#### TASK STATEMENT:
Nothing may be added, dropped, or altered; restate the listing word for word.

#### DATASET EXCERPT:
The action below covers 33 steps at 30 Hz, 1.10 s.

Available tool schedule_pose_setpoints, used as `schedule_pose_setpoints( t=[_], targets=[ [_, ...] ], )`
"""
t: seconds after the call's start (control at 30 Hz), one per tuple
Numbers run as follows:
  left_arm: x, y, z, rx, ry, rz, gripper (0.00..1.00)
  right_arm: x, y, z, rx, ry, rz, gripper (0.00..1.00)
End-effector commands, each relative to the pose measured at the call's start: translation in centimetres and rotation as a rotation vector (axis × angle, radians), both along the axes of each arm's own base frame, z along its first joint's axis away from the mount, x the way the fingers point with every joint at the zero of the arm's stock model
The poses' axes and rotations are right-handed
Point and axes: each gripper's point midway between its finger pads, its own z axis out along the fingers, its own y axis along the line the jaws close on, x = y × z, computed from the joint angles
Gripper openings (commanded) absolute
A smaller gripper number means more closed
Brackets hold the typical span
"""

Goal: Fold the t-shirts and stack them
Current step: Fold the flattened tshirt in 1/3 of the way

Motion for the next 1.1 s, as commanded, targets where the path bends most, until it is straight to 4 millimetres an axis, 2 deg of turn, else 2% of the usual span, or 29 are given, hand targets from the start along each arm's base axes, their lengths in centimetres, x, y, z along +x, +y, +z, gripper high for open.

#### YOUR SOLUTION:
The action below covers 33 steps at 30 Hz, 1.10 s.

Available tool schedule_pose_setpoints, used as `schedule_pose_setpoints( t=[_], targets=[ [_, ...] ], )`
"""
t: seconds after the call's start (control at 30 Hz), one per tuple
Numbers run as follows:
  left_arm: x, y, z, rx, ry, rz, gripper (0.00..1.00)
  right_arm: x, y, z, rx, ry, rz, gripper (0.00..1.00)
End-effector commands, each relative to the pose measured at the call's start: translation in centimetres and rotation as a rotation vector (axis × angle, radians), both along the axes of each arm's own base frame, z along its first joint's axis away from the mount, x the way the fingers point with every joint at the zero of the arm's stock model
The poses' axes and rotations are right-handed
Point and axes: each gripper's point midway between its finger pads, its own z axis out along the fingers, its own y axis along the line the jaws close on, x = y × z, computed from the joint angles
Gripper openings (commanded) absolute
A smaller gripper number means more closed
Brackets hold the typical span
"""

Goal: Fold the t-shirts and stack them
Current step: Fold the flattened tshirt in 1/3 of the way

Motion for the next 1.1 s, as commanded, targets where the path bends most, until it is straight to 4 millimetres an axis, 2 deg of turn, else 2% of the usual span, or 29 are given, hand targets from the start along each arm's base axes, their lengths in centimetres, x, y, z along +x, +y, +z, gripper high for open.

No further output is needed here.